YOUR ASSIGNMENT: A faithful copy of the data below is required, leaving out every picture.

INFORMATION PROVIDED:
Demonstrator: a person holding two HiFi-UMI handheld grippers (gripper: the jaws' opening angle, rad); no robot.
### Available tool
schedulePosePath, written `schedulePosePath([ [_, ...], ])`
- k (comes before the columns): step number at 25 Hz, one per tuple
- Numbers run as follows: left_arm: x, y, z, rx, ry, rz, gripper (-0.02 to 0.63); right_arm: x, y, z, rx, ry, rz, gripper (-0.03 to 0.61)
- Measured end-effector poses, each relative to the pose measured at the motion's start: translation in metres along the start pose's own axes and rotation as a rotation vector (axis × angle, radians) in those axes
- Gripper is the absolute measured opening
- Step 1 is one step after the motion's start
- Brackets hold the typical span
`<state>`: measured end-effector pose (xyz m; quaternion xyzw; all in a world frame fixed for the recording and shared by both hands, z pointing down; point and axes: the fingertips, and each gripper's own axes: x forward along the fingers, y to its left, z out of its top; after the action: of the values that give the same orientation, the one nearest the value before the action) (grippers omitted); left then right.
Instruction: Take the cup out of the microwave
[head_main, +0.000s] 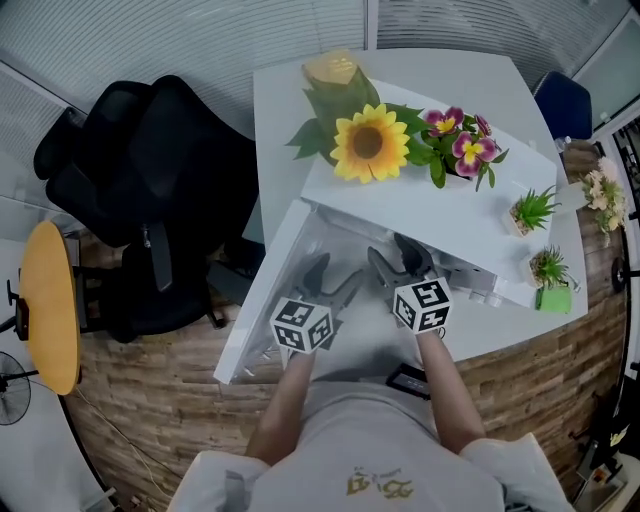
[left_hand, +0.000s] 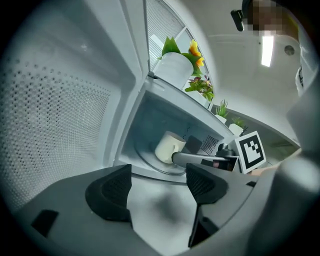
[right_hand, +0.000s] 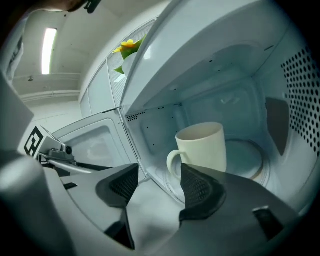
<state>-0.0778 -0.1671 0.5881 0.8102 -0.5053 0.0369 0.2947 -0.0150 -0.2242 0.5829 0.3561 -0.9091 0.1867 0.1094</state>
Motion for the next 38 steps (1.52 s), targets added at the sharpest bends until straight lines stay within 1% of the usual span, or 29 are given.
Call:
schedulePosePath([
  [7,0.0,0.007,-0.008,-0.022,0.009,0.025,0.344,0.013,-0.001,0.001,-0.012,-0.009,0.018,0.256],
  [12,-0.001,0.01,-0.014,-0.037,0.016,0.039,0.342,0.019,0.001,0.002,-0.055,-0.018,0.039,0.244],
  [19,0.002,0.013,-0.018,-0.047,0.023,0.048,0.342,0.025,0.003,0.002,-0.085,-0.032,0.072,0.235],
  [24,0.003,0.014,-0.02,-0.054,0.028,0.05,0.341,0.027,0.004,0.003,-0.093,-0.04,0.07,0.227],
  [28,0.002,0.014,-0.022,-0.058,0.033,0.05,0.341,0.027,0.002,0.003,-0.103,-0.044,0.048,0.216],
  [30,0.002,0.014,-0.022,-0.061,0.034,0.049,0.339,0.027,-0.001,0.004,-0.108,-0.047,0.03,0.195],
  [32,0.002,0.014,-0.023,-0.065,0.033,0.046,0.339,0.027,-0.005,0.005,-0.102,-0.056,0.007,0.156],
  [35,0.002,0.014,-0.022,-0.063,0.031,0.045,0.337,0.025,-0.012,0.009,-0.092,-0.076,-0.023,0.07],
  [36,0.002,0.014,-0.022,-0.06,0.029,0.045,0.336,0.025,-0.013,0.01,-0.099,-0.078,-0.027,0.057],
  [38,0.003,0.014,-0.021,-0.055,0.024,0.045,0.334,0.025,-0.013,0.01,-0.12,-0.078,-0.029,0.055],
])
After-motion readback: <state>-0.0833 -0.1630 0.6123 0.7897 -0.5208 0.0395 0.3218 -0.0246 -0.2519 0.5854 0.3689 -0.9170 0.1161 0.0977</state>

TASK RESPONSE:
Demonstrator: a person holding two HiFi-UMI handheld grippers (gripper: the jaws' opening angle, rad); no robot.
### Available tool
schedulePosePath, written `schedulePosePath([ [_, ...], ])`
- k (comes before the columns): step number at 25 Hz, one per tuple
- Numbers run as follows: left_arm: x, y, z, rx, ry, rz, gripper (-0.02 to 0.63); right_arm: x, y, z, rx, ry, rz, gripper (-0.03 to 0.61)
- Measured end-effector poses, each relative to the pose measured at the motion's start: translation in metres along the start pose's own axes and rotation as a rotation vector (axis × angle, radians) in those axes
- Gripper is the absolute measured opening
- Step 1 is one step after the motion's start
- Brackets hold the typical span
`<state>`: measured end-effector pose (xyz m; quaternion xyzw; all in a world frame fixed for the recording and shared by both hands, z pointing down; point and axes: the fingertips, and each gripper's own axes: x forward along the fingers, y to its left, z out of its top; after the action: of the values that give the same orientation, the one nearest the value before the action) (grippers omitted); left then right.
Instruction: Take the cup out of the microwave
[head_main, +0.000s] 
[left_hand, +0.000s] 
[right_hand, +0.000s] 
<state>-0.0778 -0.1671 0.5881 0.8102 -0.5053 0.0369 0.2947 -0.0150 -0.2242 0.5829 0.3561 -0.9091 0.1867 0.1094</state>
Motion for the next 38 steps (1.52 s), targets added at the sharpest bends until straight lines stay within 1% of the usual span, or 29 are given.
Call:
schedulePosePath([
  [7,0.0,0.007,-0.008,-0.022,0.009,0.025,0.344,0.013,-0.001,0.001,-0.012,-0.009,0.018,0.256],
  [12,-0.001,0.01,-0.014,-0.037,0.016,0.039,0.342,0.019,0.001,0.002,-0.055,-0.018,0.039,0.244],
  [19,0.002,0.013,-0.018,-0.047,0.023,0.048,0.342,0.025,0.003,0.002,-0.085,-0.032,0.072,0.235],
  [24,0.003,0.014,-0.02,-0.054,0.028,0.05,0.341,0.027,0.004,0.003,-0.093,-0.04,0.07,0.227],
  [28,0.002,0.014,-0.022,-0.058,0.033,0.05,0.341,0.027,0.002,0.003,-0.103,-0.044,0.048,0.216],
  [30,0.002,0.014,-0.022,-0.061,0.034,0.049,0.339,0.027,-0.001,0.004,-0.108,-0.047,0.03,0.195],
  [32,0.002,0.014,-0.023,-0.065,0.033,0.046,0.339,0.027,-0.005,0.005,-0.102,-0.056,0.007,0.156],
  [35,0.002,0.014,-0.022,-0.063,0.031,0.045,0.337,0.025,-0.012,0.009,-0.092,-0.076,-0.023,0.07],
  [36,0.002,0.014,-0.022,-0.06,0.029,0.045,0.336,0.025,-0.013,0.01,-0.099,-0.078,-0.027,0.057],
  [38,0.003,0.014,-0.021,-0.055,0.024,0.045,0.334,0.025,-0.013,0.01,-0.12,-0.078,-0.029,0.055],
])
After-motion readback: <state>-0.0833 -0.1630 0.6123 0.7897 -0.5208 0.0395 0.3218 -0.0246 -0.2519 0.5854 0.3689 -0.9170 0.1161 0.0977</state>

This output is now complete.